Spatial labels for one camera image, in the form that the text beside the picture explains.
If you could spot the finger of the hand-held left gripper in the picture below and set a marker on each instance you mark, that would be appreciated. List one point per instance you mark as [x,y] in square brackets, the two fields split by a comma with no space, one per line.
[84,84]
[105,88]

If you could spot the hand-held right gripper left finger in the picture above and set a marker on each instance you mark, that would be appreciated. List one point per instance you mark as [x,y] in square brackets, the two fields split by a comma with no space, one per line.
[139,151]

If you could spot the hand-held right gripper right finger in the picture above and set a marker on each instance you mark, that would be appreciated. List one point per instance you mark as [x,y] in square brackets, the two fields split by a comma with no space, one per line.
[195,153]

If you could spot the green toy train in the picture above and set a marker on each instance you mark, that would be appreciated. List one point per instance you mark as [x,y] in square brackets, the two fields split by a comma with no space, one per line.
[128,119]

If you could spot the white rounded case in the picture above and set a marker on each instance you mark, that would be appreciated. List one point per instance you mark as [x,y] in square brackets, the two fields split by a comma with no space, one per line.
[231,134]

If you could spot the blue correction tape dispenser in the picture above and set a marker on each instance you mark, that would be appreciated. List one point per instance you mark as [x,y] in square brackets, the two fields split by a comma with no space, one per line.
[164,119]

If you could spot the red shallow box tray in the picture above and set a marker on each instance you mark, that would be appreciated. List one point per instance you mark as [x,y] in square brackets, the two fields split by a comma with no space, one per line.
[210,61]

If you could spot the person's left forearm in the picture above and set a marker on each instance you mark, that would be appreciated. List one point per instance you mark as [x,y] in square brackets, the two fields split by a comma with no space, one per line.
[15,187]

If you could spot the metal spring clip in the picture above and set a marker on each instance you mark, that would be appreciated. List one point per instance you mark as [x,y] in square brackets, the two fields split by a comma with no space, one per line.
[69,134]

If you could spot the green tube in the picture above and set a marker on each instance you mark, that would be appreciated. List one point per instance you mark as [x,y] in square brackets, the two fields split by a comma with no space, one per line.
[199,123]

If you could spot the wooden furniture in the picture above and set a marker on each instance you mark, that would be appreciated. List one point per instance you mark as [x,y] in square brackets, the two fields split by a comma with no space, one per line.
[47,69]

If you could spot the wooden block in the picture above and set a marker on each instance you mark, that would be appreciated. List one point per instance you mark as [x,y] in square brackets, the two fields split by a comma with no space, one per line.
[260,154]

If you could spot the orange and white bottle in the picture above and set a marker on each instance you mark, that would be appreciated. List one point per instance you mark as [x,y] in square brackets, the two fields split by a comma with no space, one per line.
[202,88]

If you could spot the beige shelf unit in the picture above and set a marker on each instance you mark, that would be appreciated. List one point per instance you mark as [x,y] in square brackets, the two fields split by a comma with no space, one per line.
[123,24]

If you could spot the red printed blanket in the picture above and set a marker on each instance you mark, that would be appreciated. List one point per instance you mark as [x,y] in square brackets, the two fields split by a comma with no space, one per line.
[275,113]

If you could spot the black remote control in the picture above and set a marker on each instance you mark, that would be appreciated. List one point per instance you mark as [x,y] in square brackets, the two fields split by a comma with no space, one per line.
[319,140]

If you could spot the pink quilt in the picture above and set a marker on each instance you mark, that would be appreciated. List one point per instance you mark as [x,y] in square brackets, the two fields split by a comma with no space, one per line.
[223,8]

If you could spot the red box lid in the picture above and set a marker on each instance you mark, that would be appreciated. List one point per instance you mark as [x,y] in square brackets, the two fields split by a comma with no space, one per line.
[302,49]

:: Task details ::
Copy out the whole listing above, leaving each line exactly as it stands.

:: Completed task ::
Spatial labels for one camera image, in the form that the text beside the picture explains.
If you could spot the finger of the hand-held left gripper in the picture below and set a marker on each instance you mark, that would be appreciated. List one point per instance you mark as [x,y] in square brackets, the two fields split by a comma with no space, one per line.
[84,84]
[105,88]

If you could spot the hand-held right gripper left finger in the picture above and set a marker on each instance you mark, that would be appreciated. List one point per instance you mark as [x,y] in square brackets, the two fields split by a comma with no space, one per line.
[139,151]

If you could spot the hand-held right gripper right finger in the picture above and set a marker on each instance you mark, that would be appreciated. List one point per instance you mark as [x,y] in square brackets, the two fields split by a comma with no space, one per line.
[195,153]

If you could spot the green toy train in the picture above and set a marker on each instance you mark, that would be appreciated. List one point per instance you mark as [x,y] in square brackets, the two fields split by a comma with no space, one per line.
[128,119]

If you could spot the white rounded case in the picture above and set a marker on each instance you mark, that would be appreciated. List one point per instance you mark as [x,y] in square brackets, the two fields split by a comma with no space, one per line.
[231,134]

If you could spot the blue correction tape dispenser in the picture above and set a marker on each instance you mark, that would be appreciated. List one point per instance you mark as [x,y] in square brackets, the two fields split by a comma with no space, one per line.
[164,119]

If you could spot the red shallow box tray in the picture above and set a marker on each instance you mark, that would be appreciated. List one point per instance you mark as [x,y] in square brackets, the two fields split by a comma with no space, one per line.
[210,61]

If you could spot the person's left forearm in the picture above and set a marker on each instance you mark, that would be appreciated. List one point per instance you mark as [x,y] in square brackets, the two fields split by a comma with no space, one per line.
[15,187]

If you could spot the metal spring clip in the picture above and set a marker on each instance you mark, that would be appreciated. List one point per instance you mark as [x,y] in square brackets, the two fields split by a comma with no space, one per line.
[69,134]

If you could spot the green tube in the picture above and set a marker on each instance you mark, that would be appreciated. List one point per instance you mark as [x,y] in square brackets, the two fields split by a comma with no space, one per line.
[199,123]

If you could spot the wooden furniture in the picture above and set a marker on each instance you mark, that would be appreciated. List one point per instance you mark as [x,y] in square brackets, the two fields split by a comma with no space, one per line.
[47,69]

If you could spot the wooden block in the picture above and set a marker on each instance you mark, that would be appreciated. List one point per instance you mark as [x,y] in square brackets, the two fields split by a comma with no space, one per line.
[260,154]

If you could spot the orange and white bottle in the picture above and set a marker on each instance you mark, that would be appreciated. List one point per instance you mark as [x,y] in square brackets, the two fields split by a comma with no space, one per line.
[202,88]

If you could spot the beige shelf unit in the picture above and set a marker on each instance you mark, that would be appreciated. List one point per instance you mark as [x,y] in square brackets, the two fields split by a comma with no space, one per line.
[123,24]

If you could spot the red printed blanket in the picture above and set a marker on each instance you mark, that would be appreciated. List one point per instance you mark as [x,y] in square brackets, the two fields split by a comma with no space, one per line.
[275,113]

If you could spot the black remote control in the picture above and set a marker on each instance you mark, that would be appreciated. List one point per instance you mark as [x,y] in square brackets, the two fields split by a comma with no space, one per line.
[319,140]

If you could spot the pink quilt in the picture above and set a marker on each instance you mark, that would be appreciated. List one point per instance you mark as [x,y] in square brackets, the two fields split by a comma with no space, one per line.
[223,8]

If you could spot the red box lid in the picture above and set a marker on each instance you mark, that would be appreciated. List one point per instance you mark as [x,y] in square brackets, the two fields split by a comma with no space, one per line.
[302,49]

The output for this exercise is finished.